A people pleaser is someone who tends to overextend themselves in hopes that others will like and accept them. This often boils down to low self-esteem, and the desire for a sense of belonging. Sharon Martin, a psychotherapist, argues in her article for Psych Central (2016) that from an evolutionary standpoint, getting people to like you gives you a better chance at survival; being accepted by your group allows you to evade predators and gather more food. In modern day life, most people want to create community around them in order to have intimacy and connection. So is it natural that we would want people to like us? Of course. However, when other people’s behaviour starts to dictate your sense of self and self-worth, that is when we start to step into difficult territory.
Darlene Lancer, a therapist based in the United States, explains in her book Conquering Shame and Codependency (2014), that often people pleasers have grown-up being treated badly by parents, or other family members. This maladaptive coping behavior starts as an attempt to stop any mistreatment they may be experiencing. Often people pleasers feel exhausted, and burnt out from overextending themselves to others. They will often take on a “caretaker” role for the people in their life by fully accepting responsibility for their feelings, and coming to their rescue whenever they feel distressed. Caring for someone else provides them with a sense of purpose, and allows them to forgo thinking about their own problems.

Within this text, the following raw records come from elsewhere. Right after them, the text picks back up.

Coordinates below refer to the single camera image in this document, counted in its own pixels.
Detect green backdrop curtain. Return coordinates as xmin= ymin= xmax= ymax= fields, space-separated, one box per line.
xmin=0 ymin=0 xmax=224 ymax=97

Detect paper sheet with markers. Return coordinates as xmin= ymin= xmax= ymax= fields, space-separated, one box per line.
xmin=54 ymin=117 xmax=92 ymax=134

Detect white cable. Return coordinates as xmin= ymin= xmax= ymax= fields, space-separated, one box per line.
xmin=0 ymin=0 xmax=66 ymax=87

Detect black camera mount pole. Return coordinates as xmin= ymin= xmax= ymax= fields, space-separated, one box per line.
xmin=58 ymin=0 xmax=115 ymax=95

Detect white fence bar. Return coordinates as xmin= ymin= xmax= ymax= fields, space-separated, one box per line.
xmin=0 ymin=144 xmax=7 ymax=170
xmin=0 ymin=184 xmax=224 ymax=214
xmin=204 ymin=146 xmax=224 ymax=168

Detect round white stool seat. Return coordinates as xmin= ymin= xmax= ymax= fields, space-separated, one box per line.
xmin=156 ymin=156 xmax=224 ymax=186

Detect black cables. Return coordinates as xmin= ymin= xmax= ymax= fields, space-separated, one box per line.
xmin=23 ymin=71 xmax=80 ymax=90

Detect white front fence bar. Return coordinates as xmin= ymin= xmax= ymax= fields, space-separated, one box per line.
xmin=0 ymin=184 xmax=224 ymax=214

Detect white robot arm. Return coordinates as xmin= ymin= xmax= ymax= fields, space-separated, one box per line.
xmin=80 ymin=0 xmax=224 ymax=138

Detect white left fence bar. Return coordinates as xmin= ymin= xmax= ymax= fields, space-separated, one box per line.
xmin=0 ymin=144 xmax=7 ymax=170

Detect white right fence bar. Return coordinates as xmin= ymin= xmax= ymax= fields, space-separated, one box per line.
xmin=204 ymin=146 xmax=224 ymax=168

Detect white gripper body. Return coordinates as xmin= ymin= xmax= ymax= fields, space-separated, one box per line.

If you find yourself stuck in these patterns of behavior, it is important that you practice setting boundaries. Boundaries allow you to have healthier relationships and more time to take care of yourself. People who have healthy boundaries often have a higher sense of self-worth, as they are able to put themselves first when necessary.
You may be thinking, where do I start? First, it's important to think of the people or situations in your life that are making you feel drained or resentful. For instance, working overtime everyday at your job because you find it hard to say no to your boss. In this scenario, it would be important to voice how working overtime is impacting you using “I” statements and using specific examples (when I stayed late at work last week I felt ____ ). After you have voiced your feelings, you can set a boundary of how you would like things to be moving forward (from now on I would appreciate _____ ). It's important to not be accusatory, but to maintain a calm yet assertive demeanour.
Implementing these strategies can be challenging at first, and it can be really helpful to speak with a psychologist who can guide you through this process. Not only can a psychologist keep you responsible for continually implementing boundaries, they can also help you spot areas of your life where you are overcompensating with people pleasing behaviours.
Sometimes when we first start setting boundaries it can feel really scary and vulnerable. This is completely normal - you are changing a pattern of behavior that has most likely been around for many years. Just remember that people cannot read your mind - if you are feeling resentful towards someone for the way that they are treating you, you cannot expect them to change if you don’t voice how you feel. Equally, sometimes setting boundaries with people who are displaying self-destructive behaviors can be the kindest thing we can do for them.